Agressions sexuelles à l'Université Laval: l'accusé s'engage à plaider coupable

Le présumé agresseur de l’Université Laval, Thierno-Oury Barry, a renoncé à son enquête préliminaire et s’est engagé à plaider coupable aux accusations portées contre lui le 5 mars prochain.
Photo Facebook Le présumé agresseur de l’Université Laval, Thierno-Oury Barry, a renoncé à son enquête préliminaire et s’est engagé à plaider coupable aux accusations portées contre lui le 5 mars prochain.

Coup d'oeil sur cet article

Le présumé agresseur de l’Université Laval, Thierno-Oury Barry, a renoncé à son enquête préliminaire et s’est engagé à plaider coupable aux accusations portées contre lui le 5 mars prochain.

En octobre 2016, le jeune Guinéen, alors étudiant à l’Université Laval en économie, avait été arrêté par les policiers du Service de police de la Ville de Québec.

On lui reprochait de s’être introduit à quatre reprises, dans la nuit du 15 octobre, dans une chambre du pavillon Parent, et d’y avoir agressé sexuellement de présumées victimes alors âgées de 18 à 20 ans.

Deux accusations stipulaient que le jeune homme avait «tenté de commettre une introduction par effraction», alors que les six dernières parlaient «d’introduction par effraction dans une maison d’habitation avec l’intention d’y commettre un acte criminel».

À la suite de son enquête sur cautionnement, frappée d’une ordonnance de non-publication, l’homme de 20 ans avait pu recouvrer la liberté.

Un an plus tard, en octobre 2017, Thierno-Oury Barry était de nouveau arrêté et accusé de non-respect de conditions.
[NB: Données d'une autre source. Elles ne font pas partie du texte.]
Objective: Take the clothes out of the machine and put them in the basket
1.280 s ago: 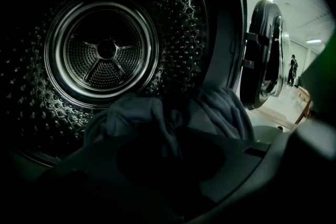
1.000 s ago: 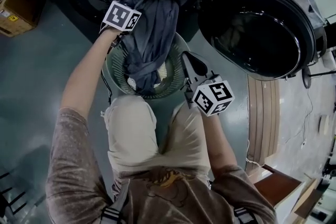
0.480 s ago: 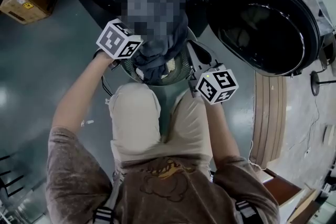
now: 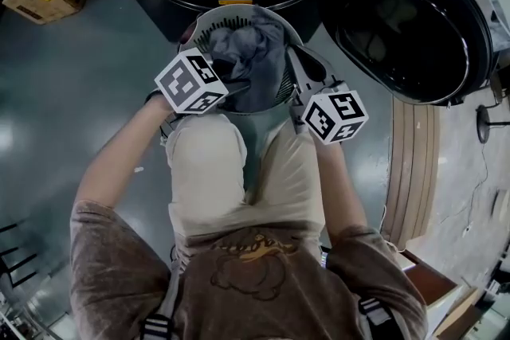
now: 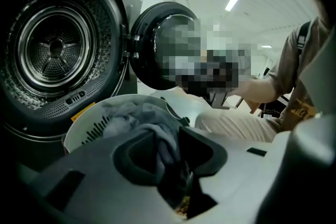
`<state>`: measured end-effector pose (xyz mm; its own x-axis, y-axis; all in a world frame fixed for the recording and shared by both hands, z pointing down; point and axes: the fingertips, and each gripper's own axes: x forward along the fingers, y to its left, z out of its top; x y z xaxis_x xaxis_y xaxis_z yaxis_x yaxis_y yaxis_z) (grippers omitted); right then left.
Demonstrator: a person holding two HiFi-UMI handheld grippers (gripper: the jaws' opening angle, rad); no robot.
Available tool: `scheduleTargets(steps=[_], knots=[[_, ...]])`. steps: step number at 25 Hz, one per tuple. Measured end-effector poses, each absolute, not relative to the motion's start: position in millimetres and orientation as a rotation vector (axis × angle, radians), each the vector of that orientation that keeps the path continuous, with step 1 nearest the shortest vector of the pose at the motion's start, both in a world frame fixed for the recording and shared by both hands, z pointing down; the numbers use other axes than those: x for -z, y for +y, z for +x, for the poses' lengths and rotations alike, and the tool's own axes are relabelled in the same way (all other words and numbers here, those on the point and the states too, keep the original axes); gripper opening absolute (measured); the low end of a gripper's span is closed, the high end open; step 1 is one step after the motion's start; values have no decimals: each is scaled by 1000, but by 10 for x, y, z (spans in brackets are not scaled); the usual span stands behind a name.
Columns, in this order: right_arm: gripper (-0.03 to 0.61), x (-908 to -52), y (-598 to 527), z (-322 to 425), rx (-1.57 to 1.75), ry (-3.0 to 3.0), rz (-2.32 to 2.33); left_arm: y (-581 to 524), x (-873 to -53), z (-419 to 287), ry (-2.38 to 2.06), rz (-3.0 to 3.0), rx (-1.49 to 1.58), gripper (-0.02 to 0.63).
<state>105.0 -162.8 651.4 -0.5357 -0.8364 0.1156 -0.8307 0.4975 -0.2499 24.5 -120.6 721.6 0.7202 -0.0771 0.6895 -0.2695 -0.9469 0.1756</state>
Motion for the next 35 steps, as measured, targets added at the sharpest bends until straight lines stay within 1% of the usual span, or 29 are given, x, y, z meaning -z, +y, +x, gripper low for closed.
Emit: scheduleTargets(steps=[1, 3, 6, 12, 17, 19, 22, 29, 30, 35], knots=[[-3, -6513, -1628, 1045, 432, 2702, -1500, -1229, -7222, 224, -302, 2666, -1044, 134], [-3, -6518, -1634, 1033, 432, 2706, -1496, -1312, -7184, 176, -370, 2660, -981, 213], [-3, -6527, -1661, 1021, 434, 2710, -1498, -1450, -7101, 104, -456, 2654, -890, 216], [-3, -6519, -1800, 952, 479, 2745, -1521, -1704, -7005, 11, -532, 2645, -808, 232], [-3, -6191, -1948, 789, 563, 2801, -1507, -1978, -6534, -89, -609, 2661, -724, 234], [-3, -5902, -1967, 710, 597, 2825, -1499, -2037, -6206, -140, -639, 2664, -693, 236], [-3, -5331, -1986, 622, 631, 2848, -1493, -2138, -5578, -251, -741, 2673, -655, 222], [-3, -3663, -1990, 505, 660, 2866, -1471, -2143, -3866, -534, -824, 2643, -597, 209], [-3, -3416, -1981, 508, 662, 2864, -1471, -2122, -3600, -563, -831, 2639, -584, 199], [-3, -2233, -1914, 480, 667, 2821, -1485, -1989, -2345, -698, -869, 2620, -480, 195]])
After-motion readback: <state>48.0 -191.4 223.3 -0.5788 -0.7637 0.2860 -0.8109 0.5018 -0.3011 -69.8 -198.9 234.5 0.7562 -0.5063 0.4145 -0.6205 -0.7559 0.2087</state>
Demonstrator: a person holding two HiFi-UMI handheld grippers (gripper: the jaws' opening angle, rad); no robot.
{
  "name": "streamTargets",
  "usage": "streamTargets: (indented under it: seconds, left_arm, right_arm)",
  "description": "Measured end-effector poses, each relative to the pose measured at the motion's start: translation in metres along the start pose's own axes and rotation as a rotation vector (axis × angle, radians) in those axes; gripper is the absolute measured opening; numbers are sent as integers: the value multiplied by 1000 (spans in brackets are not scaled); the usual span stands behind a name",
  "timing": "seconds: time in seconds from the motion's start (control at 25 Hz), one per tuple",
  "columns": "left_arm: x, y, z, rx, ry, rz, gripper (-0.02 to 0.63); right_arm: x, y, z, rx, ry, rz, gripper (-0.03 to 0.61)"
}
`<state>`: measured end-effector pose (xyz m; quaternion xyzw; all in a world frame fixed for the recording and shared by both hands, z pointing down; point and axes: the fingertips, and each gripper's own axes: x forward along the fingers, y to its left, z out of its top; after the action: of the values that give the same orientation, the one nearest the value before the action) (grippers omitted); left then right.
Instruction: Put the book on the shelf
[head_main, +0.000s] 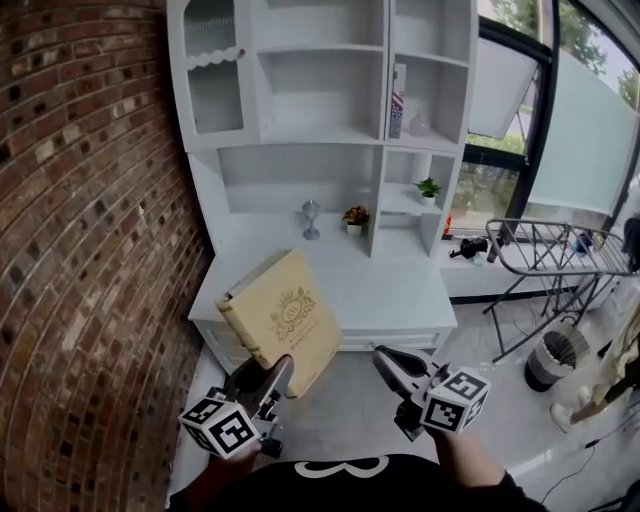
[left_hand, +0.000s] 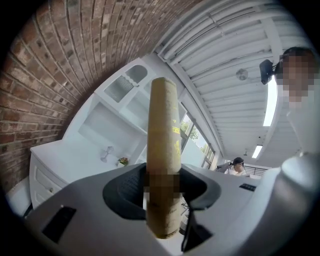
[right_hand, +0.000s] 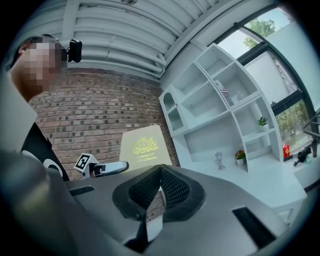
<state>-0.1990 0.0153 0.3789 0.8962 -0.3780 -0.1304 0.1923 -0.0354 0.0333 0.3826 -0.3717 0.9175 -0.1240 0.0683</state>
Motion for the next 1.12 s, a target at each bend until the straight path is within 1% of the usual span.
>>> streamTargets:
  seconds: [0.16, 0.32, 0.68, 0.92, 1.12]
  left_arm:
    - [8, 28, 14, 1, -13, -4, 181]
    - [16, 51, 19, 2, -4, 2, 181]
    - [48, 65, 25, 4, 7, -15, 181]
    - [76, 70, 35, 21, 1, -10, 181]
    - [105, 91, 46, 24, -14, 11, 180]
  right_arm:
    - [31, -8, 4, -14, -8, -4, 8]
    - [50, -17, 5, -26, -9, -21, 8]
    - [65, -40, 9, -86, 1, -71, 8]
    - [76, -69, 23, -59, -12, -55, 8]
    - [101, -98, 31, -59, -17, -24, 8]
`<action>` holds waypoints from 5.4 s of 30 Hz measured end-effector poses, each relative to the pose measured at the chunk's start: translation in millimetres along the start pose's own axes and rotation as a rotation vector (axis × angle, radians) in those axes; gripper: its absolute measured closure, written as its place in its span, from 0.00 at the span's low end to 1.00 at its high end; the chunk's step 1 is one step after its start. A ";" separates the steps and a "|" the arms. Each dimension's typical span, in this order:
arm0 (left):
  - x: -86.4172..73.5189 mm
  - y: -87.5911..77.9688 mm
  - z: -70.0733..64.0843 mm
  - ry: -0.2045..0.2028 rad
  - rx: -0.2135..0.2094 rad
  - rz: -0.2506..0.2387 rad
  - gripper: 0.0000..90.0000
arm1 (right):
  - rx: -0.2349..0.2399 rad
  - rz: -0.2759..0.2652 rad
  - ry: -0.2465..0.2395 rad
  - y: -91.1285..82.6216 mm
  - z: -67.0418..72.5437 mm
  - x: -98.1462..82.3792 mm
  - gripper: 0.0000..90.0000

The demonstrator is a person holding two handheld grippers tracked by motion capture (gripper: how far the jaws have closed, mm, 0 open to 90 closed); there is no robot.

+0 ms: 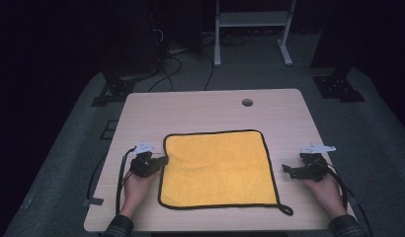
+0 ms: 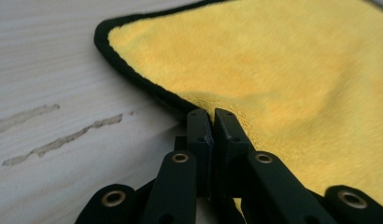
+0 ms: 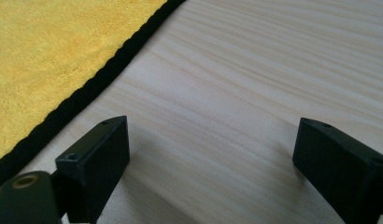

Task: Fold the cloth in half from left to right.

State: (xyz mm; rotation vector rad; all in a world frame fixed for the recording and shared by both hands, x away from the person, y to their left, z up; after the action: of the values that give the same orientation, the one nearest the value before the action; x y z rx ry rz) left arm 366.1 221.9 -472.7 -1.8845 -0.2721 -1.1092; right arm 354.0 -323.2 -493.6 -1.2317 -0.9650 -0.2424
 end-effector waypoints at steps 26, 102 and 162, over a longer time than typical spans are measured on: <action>42.9 26.3 -45.0 -0.006 -0.269 -0.119 0.96 | 0.004 0.001 -0.003 -1.2 0.4 -1.0 0.11; 106.2 200.0 -191.1 0.067 -0.519 0.068 0.97 | 0.005 0.001 -0.005 -1.7 0.6 -1.6 0.11; 45.6 114.5 -129.2 0.226 -0.093 0.146 0.73 | 0.000 0.000 0.001 -3.9 -0.4 -3.7 0.11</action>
State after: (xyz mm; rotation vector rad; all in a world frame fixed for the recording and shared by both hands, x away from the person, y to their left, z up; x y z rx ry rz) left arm 382.3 44.3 -480.3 -1.8080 0.0443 -1.2385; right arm 349.6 -326.2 -493.6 -1.2315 -0.9641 -0.2432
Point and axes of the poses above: each handheld gripper's, and its own axes: y roughly forward along the jaws, x roughly out of its top, z roughly to its left, the point moved 1 cm from there along y, roughly forward along the jaws
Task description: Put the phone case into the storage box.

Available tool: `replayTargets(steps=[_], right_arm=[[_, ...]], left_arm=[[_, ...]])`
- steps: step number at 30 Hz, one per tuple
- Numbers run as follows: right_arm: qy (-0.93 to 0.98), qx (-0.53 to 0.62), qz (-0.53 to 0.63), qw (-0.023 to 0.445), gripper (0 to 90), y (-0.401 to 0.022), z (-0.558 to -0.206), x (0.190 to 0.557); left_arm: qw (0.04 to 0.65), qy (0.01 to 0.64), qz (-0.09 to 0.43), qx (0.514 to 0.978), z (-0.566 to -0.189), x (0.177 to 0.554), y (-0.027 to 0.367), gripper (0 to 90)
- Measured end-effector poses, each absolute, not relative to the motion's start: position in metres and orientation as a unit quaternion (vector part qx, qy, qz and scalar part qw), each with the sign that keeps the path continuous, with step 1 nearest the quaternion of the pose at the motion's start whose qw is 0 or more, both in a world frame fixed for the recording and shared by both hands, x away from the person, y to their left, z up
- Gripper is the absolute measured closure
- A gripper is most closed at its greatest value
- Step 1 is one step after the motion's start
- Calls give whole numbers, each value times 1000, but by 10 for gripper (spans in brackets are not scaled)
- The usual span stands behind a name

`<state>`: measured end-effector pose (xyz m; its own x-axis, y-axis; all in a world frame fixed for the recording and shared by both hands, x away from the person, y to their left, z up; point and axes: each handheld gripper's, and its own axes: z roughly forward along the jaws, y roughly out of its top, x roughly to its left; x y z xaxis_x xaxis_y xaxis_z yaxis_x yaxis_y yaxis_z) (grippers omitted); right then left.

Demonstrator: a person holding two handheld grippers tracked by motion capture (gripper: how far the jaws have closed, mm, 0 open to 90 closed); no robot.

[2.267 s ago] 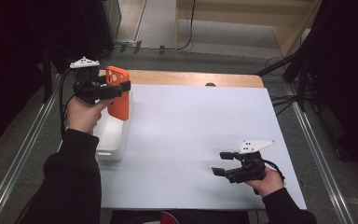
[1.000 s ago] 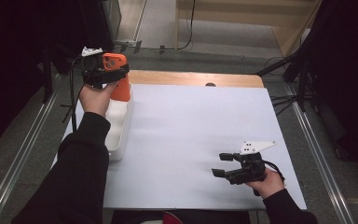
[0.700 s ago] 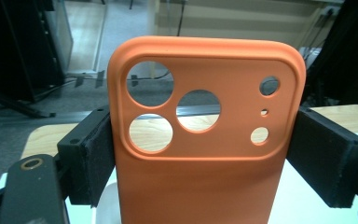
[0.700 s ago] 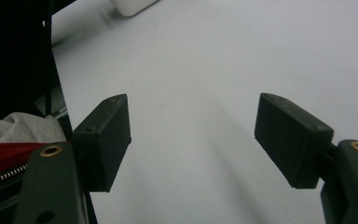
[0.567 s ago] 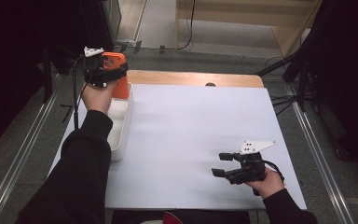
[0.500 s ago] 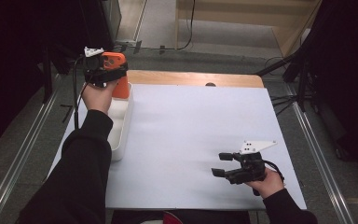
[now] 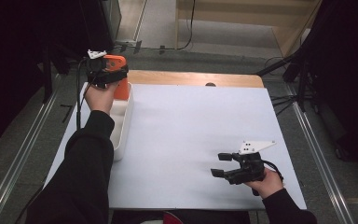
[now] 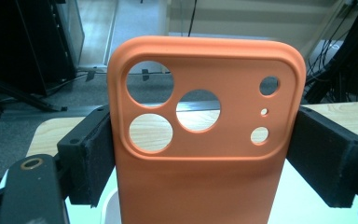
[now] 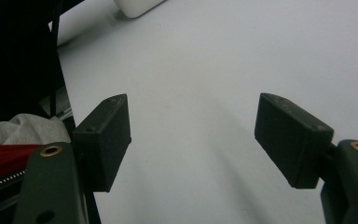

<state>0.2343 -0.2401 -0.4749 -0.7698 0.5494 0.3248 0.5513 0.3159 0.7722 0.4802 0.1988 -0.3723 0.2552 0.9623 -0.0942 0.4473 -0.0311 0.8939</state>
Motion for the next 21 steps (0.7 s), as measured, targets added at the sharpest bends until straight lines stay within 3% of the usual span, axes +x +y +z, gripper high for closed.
replayTargets(steps=[21], right_arm=[[-810,-341,-477,2,260,-240,-476,235]], left_arm=[[435,545,284,658,-400,489,200,155]])
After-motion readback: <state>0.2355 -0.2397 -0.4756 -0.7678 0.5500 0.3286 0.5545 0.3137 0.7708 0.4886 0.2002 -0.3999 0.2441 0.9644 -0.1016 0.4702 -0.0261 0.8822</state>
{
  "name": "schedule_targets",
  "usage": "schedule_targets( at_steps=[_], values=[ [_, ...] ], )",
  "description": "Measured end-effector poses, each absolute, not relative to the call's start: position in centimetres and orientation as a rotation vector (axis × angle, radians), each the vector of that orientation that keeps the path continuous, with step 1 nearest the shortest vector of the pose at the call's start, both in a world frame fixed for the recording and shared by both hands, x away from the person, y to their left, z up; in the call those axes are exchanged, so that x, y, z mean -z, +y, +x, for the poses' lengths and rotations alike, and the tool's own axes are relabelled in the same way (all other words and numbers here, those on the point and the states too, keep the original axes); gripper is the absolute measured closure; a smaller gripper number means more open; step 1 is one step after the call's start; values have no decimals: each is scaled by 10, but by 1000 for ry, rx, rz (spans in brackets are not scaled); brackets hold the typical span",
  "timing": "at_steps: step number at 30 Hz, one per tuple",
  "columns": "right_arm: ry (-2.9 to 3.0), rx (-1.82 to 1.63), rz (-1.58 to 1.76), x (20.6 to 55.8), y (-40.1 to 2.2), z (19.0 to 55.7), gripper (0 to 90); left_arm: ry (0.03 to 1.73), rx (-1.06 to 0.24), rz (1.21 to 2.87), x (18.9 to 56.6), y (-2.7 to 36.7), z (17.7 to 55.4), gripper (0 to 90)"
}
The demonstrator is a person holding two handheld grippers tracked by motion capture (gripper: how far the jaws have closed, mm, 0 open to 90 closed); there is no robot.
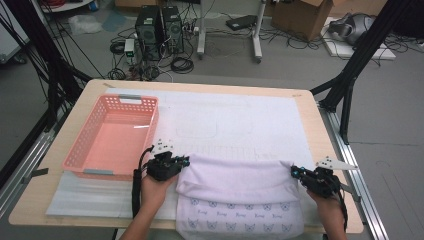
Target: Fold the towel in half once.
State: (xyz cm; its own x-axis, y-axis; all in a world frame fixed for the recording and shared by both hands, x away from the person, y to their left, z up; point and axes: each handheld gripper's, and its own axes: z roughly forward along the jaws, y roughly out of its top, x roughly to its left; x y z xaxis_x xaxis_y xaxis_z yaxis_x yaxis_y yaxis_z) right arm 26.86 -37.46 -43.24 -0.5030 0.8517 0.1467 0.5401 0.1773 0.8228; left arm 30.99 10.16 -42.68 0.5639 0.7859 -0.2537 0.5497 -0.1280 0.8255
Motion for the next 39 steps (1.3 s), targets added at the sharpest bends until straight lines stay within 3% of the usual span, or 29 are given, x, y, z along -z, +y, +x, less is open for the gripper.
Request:
schedule_targets(
  at_steps=[9,10,12,15,20,22,23,24,26,33,39],
  values=[
    [2138,-1243,1381,425,-375,307,855,1138,-312,1811,420,98,336,859],
    [2149,-1234,1386,427,-373,307,819,1140,-311,1815,421,99,336,858],
    [2142,-1198,1429,430,-371,305,637,1148,-302,1808,424,101,336,858],
    [2157,-1143,1475,433,-369,305,506,1150,-291,1819,426,102,337,857],
    [2226,-1059,1471,441,-359,308,459,1153,-284,1826,428,101,337,856],
    [2235,-982,1427,442,-350,305,506,1152,-279,1833,428,102,336,855],
    [2238,-967,1402,441,-348,305,604,1155,-277,1834,429,102,336,855],
    [2259,-992,1395,441,-347,304,764,1158,-281,1835,429,101,336,856],
    [2292,-1013,1379,440,-344,303,833,1148,-284,1844,429,100,336,856],
    [2176,-1178,1335,434,-356,309,859,1138,-340,1787,414,103,340,858],
    [2100,-1205,1326,419,-358,339,858,1189,-352,1740,404,107,365,857]
  ],
)
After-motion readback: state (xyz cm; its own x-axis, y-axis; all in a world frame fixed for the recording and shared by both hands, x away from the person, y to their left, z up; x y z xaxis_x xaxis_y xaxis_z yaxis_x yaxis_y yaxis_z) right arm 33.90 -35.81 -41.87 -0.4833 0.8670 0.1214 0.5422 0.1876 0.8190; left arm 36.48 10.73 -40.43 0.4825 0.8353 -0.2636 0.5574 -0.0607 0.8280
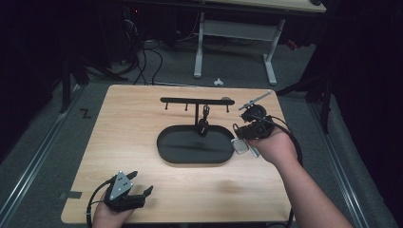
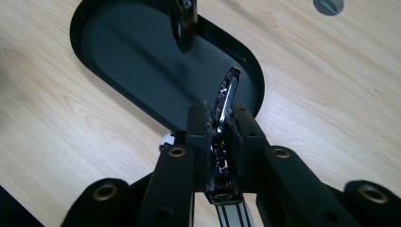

On lui reprochait alors d’avoir omis de respecter son assignation à résidence ainsi que d’avoir consommé des boissons alcoolisées alors que cela lui était interdit.

Détenu depuis ce temps, le jeune homme devrait mettre un point final à cette histoire en mars, en reconnaissant avoir commis les gestes qu'on lui reproche.

Une fois sa peine purgée, Thierno-Oury Barry pourrait être renvoyé dans son pays, puisqu’il ne détenait ici qu’un visa d’étudiant.